Sills also said the rules for checking for a concussion were followed properly for Indianapolis Colts quarterback Jacoby Brissett on Sunday, when he was allowed to return to a game after a hit to the head. After the game, it was determined he did have concussion symptoms.
Sills says it is impossible to "capture 100 percent of concussions."
NFL spokesman Joe Lockhart said on the call that the league and the players' union are still reviewing whether the Seattle Seahawks properly followed concussion protocols with quarterback Russell Wilson on Thursday night.

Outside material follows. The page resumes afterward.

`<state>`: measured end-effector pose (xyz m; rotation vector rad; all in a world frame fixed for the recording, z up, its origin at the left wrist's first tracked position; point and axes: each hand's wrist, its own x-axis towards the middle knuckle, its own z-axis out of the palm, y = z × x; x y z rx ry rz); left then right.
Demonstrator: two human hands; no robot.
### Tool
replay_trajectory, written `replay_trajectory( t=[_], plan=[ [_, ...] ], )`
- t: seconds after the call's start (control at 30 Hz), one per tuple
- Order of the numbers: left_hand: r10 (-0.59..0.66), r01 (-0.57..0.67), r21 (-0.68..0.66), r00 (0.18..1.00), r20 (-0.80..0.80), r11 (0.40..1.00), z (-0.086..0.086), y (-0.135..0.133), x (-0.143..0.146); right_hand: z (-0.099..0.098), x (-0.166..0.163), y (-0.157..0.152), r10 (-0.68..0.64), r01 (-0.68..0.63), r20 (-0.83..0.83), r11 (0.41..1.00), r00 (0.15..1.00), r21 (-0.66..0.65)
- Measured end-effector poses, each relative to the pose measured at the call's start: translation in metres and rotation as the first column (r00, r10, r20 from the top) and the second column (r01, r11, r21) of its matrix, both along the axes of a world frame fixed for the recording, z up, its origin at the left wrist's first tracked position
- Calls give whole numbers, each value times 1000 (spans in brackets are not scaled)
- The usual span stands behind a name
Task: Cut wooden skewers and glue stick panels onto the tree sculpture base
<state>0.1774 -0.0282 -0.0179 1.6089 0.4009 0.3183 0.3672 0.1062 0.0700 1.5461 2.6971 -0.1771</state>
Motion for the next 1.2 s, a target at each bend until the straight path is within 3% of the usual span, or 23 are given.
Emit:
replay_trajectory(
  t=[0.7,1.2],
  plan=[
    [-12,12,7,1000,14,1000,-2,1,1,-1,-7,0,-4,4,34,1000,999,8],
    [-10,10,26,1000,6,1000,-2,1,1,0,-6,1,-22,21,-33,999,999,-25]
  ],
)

Sills also said data from the last five years shows that the injury rate per game "is actually lower" for Thursdays than games played on other days of the week.
Some NFL players think the league should get rid of short work weeks because they are detrimental to their health and safety.
For more NFL coverage: http://www.pro32.ap.org and http://www.twitter.com/AP_NFLCopyright 2018 The Associated Press. All rights reserved. This material may not be published, broadcast, rewritten or redistributed.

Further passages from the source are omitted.